Example Alert Response
When an outlier is detected, the alert condition validation will show a response like this:
Alert Condition: if there is an outlier. use z score
Alert Triggered! Your alert condition would trigger based on the sample data.
Execution Details:
- Alert Condition Evaluation: True (Alert would trigger)
- Code Execution Status: Successful
Matching Records (1 row):
| department | emp_id | joining_date | name | salary |
|---|---|---|---|---|
| Engineering | 21 | 2025-05-22T00:00:00 | Jhonny English | 0 |
This means the sentinel has detected an employee (Jhonny English) whose salary is a statistical outlier based on the z-score calculation.
What is a Z-Score?
A z-score measures how many standard deviations a value is from the mean. In salary outlier detection:
- z = (salary - mean_salary) / stddev_salary
- A salary is considered an outlier if its z-score is above a certain threshold (commonly |z| > 2 or 3).
DeepDQ will automatically calculate the mean and standard deviation for the salary column and flag any records that are statistical outliers.
Step 3: Save and Monitor
- Click Save Changes to create the sentinel.
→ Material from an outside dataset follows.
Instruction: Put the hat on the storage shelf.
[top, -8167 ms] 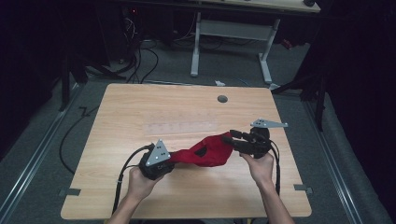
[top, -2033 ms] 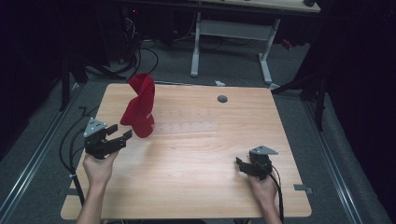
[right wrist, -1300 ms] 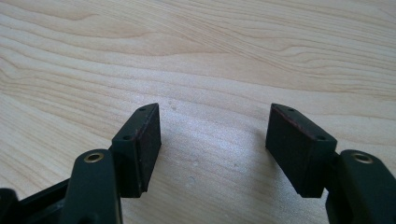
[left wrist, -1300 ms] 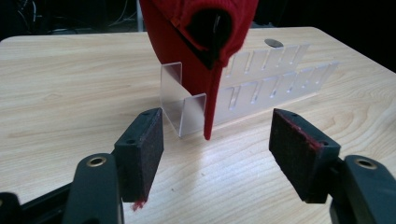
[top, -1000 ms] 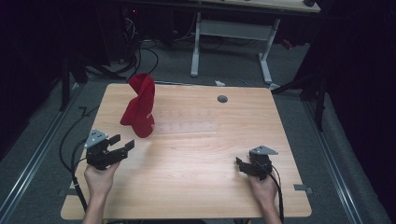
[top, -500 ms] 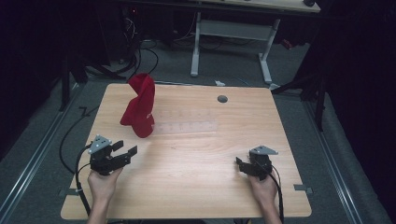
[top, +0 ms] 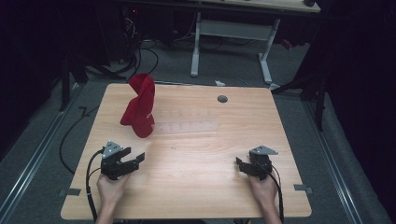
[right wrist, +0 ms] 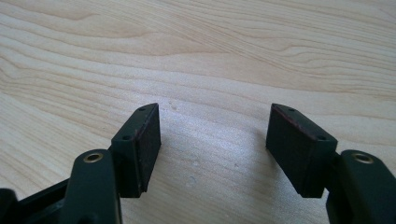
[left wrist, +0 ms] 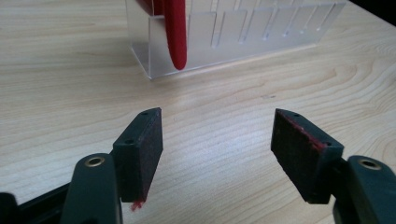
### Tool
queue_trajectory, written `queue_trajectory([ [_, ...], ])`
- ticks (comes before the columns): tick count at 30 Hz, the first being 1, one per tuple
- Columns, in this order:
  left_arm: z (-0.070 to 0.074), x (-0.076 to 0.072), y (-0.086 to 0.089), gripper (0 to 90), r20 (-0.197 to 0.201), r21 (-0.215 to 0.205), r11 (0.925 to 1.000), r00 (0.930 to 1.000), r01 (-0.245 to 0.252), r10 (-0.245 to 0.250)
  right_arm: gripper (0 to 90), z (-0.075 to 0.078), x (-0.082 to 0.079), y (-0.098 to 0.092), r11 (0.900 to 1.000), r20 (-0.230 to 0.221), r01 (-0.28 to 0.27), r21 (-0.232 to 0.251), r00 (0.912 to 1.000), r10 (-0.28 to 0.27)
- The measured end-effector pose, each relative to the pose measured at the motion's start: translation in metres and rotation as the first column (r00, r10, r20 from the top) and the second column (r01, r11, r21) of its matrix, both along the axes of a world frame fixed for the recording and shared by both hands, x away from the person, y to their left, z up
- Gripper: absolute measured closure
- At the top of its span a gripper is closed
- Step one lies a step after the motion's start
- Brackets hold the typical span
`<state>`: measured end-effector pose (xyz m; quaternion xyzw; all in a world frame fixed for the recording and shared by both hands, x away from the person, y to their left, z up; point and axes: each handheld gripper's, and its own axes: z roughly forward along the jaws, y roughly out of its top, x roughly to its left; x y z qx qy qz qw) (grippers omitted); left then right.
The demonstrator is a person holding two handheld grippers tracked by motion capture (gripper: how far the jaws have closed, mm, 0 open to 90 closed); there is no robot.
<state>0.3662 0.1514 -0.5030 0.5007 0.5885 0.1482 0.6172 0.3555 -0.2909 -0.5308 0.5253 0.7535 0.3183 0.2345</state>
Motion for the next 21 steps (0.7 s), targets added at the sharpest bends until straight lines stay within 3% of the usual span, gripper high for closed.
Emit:
queue_trajectory([
  [4,-0.008,0.001,-0.005,32.6,-0.001,0.018,0.9997,0.9998,0.019,-0.019,35.6,0.000,0.000,0.000,1.000,0.000,-0.001,0.001,1.0000,0.001],
  [8,-0.023,0.002,-0.014,32.9,-0.017,0.102,0.9947,0.9998,0.013,-0.011,35.6,0.000,0.000,0.000,1.000,0.000,-0.001,0.001,1.0000,0.001],
  [14,-0.044,0.005,-0.024,34.8,-0.040,0.239,0.9708,0.9987,-0.022,0.032,35.5,0.000,0.000,0.000,1.000,-0.002,0.001,0.001,1.0000,-0.001],
  [21,-0.044,0.005,-0.024,32.8,-0.050,0.230,0.9729,0.9982,-0.021,0.033,35.3,0.000,-0.001,0.000,1.000,-0.003,0.002,0.002,1.0000,-0.002],
])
- The sentinel will run on the defined schedule and alert you if any salary outliers are detected.
Customizing the Alert Condition with Z-Score Thresholds
You can write natural language alert conditions to specify different z-score thresholds for outlier detection. Here are some examples:
-
Default (|z| > 3):
if there is an outlier. use z score (|z| > 3)Only records with a z-score above 3 or below -3 are flagged as outliers (very strict, only extreme outliers).
-
More sensitive (|z| > 2):
if there is an outlier. use z score (|z| > 2)Records with a z-score above 2 or below -2 will be flagged (less strict, more outliers detected).
-
One-sided (z > 2.5):
if there is an outlier. use z score (z > 2.5)Only records with a z-score greater than 2.5 (high outliers) will be flagged.
What happens:
- The sentinel will use your specified threshold to determine which records are considered outliers.
- Lowering the threshold (e.g., |z| > 2) will make the alert more sensitive and may result in more alerts.
- Raising the threshold (e.g., |z| > 4) will make the alert less sensitive and only flag extreme outliers.
Tips
- Adjust the SQL query to filter by department, date, or other criteria as needed.
- You can customize the alert condition for more advanced logic (e.g., only flag outliers for recent hires).
- Review the validation results to ensure your alert condition works as expected.